*Your goal*
Each line below is to be written out once more, precisely as given.
---------- Dataset extract
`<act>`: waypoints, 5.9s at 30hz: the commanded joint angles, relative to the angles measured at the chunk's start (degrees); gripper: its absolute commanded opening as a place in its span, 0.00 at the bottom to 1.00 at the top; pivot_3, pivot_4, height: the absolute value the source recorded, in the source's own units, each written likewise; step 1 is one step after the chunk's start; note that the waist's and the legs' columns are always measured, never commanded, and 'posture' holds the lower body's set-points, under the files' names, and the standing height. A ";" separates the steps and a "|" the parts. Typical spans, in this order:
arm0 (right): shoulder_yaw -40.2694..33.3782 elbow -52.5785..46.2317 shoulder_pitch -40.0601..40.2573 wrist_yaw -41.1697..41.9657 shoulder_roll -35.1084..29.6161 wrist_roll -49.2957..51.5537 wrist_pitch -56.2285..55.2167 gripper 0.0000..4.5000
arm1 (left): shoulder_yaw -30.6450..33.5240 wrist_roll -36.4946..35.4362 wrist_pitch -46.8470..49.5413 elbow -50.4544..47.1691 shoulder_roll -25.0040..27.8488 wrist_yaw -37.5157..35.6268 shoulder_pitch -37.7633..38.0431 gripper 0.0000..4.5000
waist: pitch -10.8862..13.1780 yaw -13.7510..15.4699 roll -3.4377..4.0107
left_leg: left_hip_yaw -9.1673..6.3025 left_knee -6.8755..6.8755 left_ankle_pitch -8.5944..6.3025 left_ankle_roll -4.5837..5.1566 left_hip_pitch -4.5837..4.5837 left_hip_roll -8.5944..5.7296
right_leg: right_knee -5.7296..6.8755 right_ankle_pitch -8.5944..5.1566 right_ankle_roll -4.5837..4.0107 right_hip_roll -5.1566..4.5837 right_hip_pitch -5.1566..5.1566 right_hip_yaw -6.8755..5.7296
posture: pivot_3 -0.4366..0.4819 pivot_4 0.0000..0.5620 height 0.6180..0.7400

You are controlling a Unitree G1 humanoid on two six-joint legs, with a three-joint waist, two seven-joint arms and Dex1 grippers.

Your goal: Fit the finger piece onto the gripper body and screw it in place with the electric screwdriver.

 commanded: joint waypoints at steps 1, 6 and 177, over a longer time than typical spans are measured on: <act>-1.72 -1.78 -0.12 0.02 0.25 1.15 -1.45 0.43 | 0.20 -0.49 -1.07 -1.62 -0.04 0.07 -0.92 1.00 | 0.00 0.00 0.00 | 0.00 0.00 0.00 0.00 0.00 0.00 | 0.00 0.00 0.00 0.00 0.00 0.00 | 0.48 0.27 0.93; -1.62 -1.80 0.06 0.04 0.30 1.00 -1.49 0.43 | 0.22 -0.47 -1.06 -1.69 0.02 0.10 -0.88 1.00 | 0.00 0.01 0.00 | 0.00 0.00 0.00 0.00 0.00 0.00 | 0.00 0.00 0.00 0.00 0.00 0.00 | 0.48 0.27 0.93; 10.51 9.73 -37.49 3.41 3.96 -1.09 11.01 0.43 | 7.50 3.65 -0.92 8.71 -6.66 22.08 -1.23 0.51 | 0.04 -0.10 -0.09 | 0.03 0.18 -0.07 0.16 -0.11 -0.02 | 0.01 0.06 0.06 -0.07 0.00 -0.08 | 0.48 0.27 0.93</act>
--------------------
*Answer*
`<act>`: waypoints, 5.9s at 30hz: the commanded joint angles, relative to the angles measured at the chunk's start (degrees); gripper: its absolute commanded opening as a place in its span, 0.00 at the bottom to 1.00 at the top; pivot_3, pivot_4, height: the absolute value the source recorded, in the source's own units, each written likewise; step 1 is one step after the chunk's start; note that the waist's and the legs' columns are always measured, never commanded, and 'posture' holds the lower body's set-points, under the files' names, and the standing height. A ";" separates the steps and a "|" the parts. Typical spans, in this order:
arm0 (right): shoulder_yaw -40.2694..33.3782 elbow -52.5785..46.2317 shoulder_pitch -40.0601..40.2573 wrist_yaw -41.1697..41.9657 shoulder_roll -35.1084..29.6161 wrist_roll -49.2957..51.5537 wrist_pitch -56.2285..55.2167 gripper 0.0000..4.5000
arm1 (left): shoulder_yaw -30.6450..33.5240 wrist_roll -36.4946..35.4362 wrist_pitch -46.8470..49.5413 elbow -50.4544..47.1691 shoulder_roll -25.0040..27.8488 wrist_yaw -37.5157..35.6268 shoulder_pitch -37.7633..38.0431 gripper 0.0000..4.5000
waist: pitch -10.8862..13.1780 yaw -13.7510..15.4699 roll -3.4377..4.0107
left_leg: left_hip_yaw -9.1673..6.3025 left_knee -6.8755..6.8755 left_ankle_pitch -8.5944..6.3025 left_ankle_roll -4.5837..5.1566 left_hip_pitch -4.5837..4.5837 left_hip_roll -8.5944..5.7296
right_leg: right_knee -5.7296..6.8755 right_ankle_pitch -8.5944..5.1566 right_ankle_roll -4.5837..4.0107 right_hip_roll -5.1566..4.5837 right_hip_pitch -5.1566..5.1566 right_hip_yaw -6.8755..5.7296
posture: pivot_3 -0.4366..0.4819 pivot_4 0.0000..0.5620 height 0.6180..0.7400

You are controlling a Unitree G1 humanoid on two six-joint legs, with a three-joint waist, two seven-joint arms and Dex1 grippers.

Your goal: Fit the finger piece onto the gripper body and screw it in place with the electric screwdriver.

 commanded: joint waypoints at steps 1, 6 and 177, over a longer time than typical spans are measured on: <act>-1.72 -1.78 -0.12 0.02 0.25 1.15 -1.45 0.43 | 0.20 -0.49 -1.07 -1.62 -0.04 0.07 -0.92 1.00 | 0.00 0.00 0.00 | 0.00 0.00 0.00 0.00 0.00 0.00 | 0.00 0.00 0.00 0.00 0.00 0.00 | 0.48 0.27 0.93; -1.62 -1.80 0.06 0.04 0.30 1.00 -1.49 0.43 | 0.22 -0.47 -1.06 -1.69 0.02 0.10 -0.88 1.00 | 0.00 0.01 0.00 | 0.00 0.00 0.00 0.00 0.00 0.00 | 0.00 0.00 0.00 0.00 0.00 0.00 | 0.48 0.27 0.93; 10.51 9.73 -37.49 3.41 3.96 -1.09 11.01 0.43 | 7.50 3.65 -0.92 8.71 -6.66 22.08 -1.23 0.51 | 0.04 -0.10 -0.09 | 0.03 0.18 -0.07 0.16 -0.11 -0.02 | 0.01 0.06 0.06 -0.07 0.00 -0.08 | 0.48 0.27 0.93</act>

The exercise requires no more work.